Box 97 Options for imputation of missing values adapted from Ref [18

♦ If any one item is missing, call the scale missing, although this results in a much-reduced sample.

♦ Estimate scale score from the mean of those items that are available. This assumes missing items would have had a score equal to the average of the non-missing items. This is usually restricted to cases where the respondent has completed at least half of the items in the scale. One disadvantage is that imputing may result in numbers between the expected discrete numbers. This might affect summarizing data using presentations such as histograms, although an alternative is to estimate the score to the nearest 'real' score.

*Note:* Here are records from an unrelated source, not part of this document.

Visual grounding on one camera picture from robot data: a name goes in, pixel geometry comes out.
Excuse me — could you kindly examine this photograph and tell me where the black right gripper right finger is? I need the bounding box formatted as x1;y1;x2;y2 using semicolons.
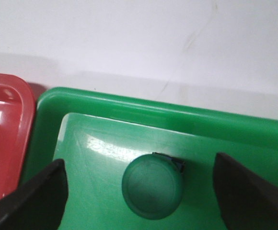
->
213;153;278;230

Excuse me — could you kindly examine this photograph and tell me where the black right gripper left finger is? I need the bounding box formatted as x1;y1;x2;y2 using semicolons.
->
0;159;69;230

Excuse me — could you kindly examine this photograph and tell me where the green mushroom push button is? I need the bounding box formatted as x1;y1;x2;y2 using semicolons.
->
121;152;185;220

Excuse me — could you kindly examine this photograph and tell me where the green plastic tray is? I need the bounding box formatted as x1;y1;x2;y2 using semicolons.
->
21;88;278;230

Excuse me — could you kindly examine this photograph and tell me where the red plastic tray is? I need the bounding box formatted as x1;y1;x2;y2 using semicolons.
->
0;73;35;200

♦ Use general model-based imputation methods. The object here is to replace missing data by estimated values which preserve the relationship between items and which reflect as far as possible the most likely true value.

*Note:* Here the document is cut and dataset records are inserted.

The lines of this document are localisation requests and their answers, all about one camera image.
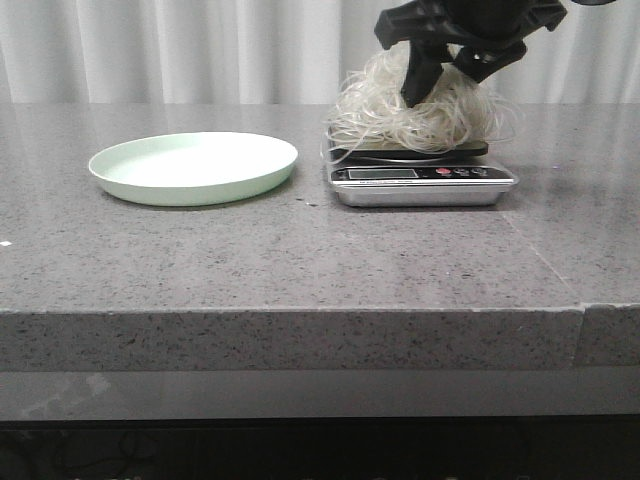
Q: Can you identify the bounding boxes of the digital kitchen scale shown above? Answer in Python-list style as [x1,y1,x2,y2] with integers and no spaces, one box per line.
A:
[323,126,519,208]

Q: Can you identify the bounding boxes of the white curtain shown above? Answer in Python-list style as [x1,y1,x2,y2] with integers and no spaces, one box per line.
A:
[1,1,639,104]

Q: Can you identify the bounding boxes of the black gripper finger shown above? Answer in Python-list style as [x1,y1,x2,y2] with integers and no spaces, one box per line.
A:
[401,42,450,108]
[453,42,527,83]

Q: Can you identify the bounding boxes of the light green plate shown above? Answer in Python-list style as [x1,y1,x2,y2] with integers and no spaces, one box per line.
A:
[88,132,298,207]

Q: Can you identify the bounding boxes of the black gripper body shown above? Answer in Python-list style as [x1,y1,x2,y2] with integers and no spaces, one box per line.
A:
[374,0,567,55]

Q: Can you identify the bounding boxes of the white vermicelli bundle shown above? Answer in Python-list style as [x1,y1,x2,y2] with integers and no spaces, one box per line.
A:
[325,46,524,162]

It is unlikely that patients who complete all QL forms will be truly representative of the whole group of patients, for example they will have to be survivors. This need not effect the comparison between treatments, as in many trials the reasons for non-completion of QL forms will be the same across treatment arms. Any differences between arms in compliance should be investigated and, if possible, explained.

If properly carried out, imputation can reduce the bias that results from ignoring non-response, can restore balance to the data and permit simpler analysis. Hence imputation is an attractive procedure, provided one can be sure that the conditions are appropriate and that unintended bias is not being introduced. Although there are increasingly complex methods of imputation, in QL analysis the aim should always be to reduce the need for imputation and, when it is necessary, to explain exactly what has been done and why. It is important to remember that any inferences in the presence of incomplete data are not as convincing as inferences based on a complete data set. It should be emphasized that if there is a bias in the amount of missing data in the arms being compared, imputation of data can magnify this bias.